Requirement »
Where the records below show a line containing "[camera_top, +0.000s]", start copying; end with the line containing "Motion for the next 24", and copy it too.

Available records »
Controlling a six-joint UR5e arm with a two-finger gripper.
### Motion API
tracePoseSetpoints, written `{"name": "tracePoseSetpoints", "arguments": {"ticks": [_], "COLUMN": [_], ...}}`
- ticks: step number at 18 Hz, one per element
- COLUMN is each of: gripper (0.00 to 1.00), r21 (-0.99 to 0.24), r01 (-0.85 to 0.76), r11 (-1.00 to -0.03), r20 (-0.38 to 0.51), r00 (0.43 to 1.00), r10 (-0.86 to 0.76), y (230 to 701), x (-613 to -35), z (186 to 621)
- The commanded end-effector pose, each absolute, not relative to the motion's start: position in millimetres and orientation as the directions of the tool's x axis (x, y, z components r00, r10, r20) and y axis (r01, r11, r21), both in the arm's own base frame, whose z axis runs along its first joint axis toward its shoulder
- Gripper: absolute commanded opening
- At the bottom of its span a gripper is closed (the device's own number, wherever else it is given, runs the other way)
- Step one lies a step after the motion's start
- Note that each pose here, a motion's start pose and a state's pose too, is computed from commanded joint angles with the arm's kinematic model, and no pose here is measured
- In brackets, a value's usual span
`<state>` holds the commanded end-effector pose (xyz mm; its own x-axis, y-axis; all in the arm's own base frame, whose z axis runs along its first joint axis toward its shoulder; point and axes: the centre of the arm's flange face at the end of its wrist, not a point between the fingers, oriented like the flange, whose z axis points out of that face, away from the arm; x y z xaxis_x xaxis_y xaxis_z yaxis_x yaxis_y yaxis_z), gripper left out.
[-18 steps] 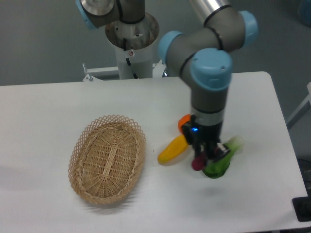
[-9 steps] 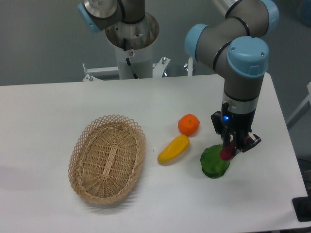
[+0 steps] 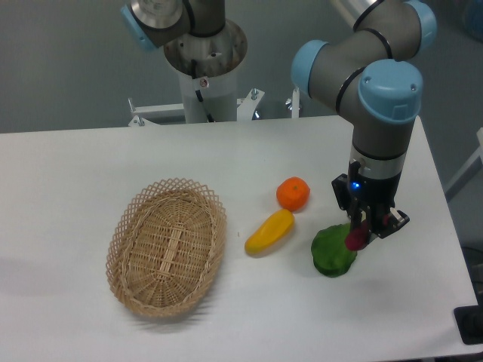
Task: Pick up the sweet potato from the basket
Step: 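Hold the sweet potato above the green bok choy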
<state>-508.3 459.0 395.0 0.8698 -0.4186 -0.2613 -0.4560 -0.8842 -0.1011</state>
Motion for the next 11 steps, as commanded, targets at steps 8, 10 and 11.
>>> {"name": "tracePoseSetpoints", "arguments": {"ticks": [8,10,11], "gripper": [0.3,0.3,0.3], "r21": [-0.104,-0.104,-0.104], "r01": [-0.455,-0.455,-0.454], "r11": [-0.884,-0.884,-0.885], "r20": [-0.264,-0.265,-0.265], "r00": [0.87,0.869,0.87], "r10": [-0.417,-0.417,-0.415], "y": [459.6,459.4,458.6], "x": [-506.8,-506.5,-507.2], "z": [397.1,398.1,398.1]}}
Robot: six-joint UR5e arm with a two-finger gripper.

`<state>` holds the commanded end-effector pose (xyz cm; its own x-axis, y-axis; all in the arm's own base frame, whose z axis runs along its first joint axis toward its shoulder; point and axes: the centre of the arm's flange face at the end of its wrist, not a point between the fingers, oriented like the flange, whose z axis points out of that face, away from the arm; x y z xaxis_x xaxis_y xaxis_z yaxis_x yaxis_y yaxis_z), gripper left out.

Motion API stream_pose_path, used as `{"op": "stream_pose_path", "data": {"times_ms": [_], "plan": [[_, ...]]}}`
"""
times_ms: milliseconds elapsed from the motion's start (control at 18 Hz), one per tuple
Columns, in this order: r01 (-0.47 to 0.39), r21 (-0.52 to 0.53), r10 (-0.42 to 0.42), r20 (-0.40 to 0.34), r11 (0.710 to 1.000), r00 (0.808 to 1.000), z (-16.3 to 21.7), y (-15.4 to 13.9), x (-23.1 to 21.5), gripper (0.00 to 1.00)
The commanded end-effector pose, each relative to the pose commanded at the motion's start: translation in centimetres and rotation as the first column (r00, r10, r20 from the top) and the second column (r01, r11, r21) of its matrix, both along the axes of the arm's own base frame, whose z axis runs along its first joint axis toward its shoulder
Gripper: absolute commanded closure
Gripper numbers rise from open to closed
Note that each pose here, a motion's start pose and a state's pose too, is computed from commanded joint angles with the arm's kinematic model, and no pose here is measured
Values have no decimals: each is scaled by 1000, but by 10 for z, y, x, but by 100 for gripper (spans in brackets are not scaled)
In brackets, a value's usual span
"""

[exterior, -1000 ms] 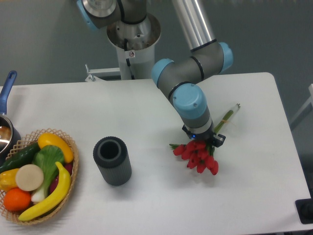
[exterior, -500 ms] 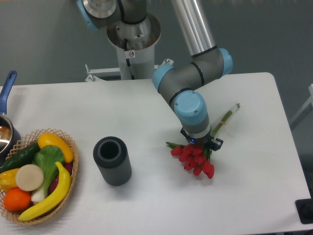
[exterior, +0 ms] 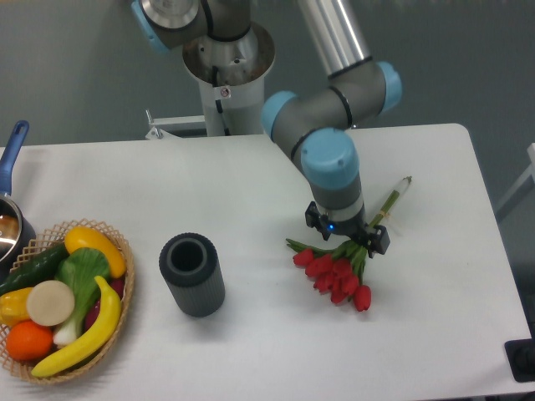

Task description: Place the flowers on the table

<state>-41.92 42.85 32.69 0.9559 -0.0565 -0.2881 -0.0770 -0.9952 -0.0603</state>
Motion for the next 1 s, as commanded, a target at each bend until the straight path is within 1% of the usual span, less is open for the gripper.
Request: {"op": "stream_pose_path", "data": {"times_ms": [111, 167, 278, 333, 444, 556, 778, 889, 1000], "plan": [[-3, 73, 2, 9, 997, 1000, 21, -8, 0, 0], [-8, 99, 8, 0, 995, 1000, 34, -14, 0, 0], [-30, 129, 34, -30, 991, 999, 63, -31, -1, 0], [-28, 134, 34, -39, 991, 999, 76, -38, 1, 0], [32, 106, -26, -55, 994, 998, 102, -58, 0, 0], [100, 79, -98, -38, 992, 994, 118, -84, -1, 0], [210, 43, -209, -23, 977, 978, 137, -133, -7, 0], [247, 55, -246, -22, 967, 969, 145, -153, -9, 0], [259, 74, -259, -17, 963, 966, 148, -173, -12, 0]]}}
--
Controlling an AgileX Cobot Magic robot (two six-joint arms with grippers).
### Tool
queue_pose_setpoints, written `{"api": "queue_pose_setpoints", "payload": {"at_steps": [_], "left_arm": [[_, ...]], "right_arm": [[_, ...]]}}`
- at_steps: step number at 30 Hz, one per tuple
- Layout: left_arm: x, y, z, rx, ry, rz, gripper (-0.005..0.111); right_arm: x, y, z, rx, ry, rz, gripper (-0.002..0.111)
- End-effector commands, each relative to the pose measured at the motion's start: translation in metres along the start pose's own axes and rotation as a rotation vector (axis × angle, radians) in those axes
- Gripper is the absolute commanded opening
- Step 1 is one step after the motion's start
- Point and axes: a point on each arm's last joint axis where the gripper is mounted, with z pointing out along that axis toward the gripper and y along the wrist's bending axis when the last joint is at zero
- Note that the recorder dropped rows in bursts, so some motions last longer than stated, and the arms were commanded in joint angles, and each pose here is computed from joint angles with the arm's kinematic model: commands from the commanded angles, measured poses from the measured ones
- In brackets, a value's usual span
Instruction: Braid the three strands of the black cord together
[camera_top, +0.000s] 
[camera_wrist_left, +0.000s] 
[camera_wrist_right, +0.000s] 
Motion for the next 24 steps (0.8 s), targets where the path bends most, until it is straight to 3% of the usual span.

Solved exercise »
[camera_top, +0.000s] 
[camera_wrist_left, +0.000s] 
[camera_wrist_right, +0.000s] 
Motion for the next 24 steps (0.8 s), targets where the path bends most, until it is straight to 3% of the usual span.

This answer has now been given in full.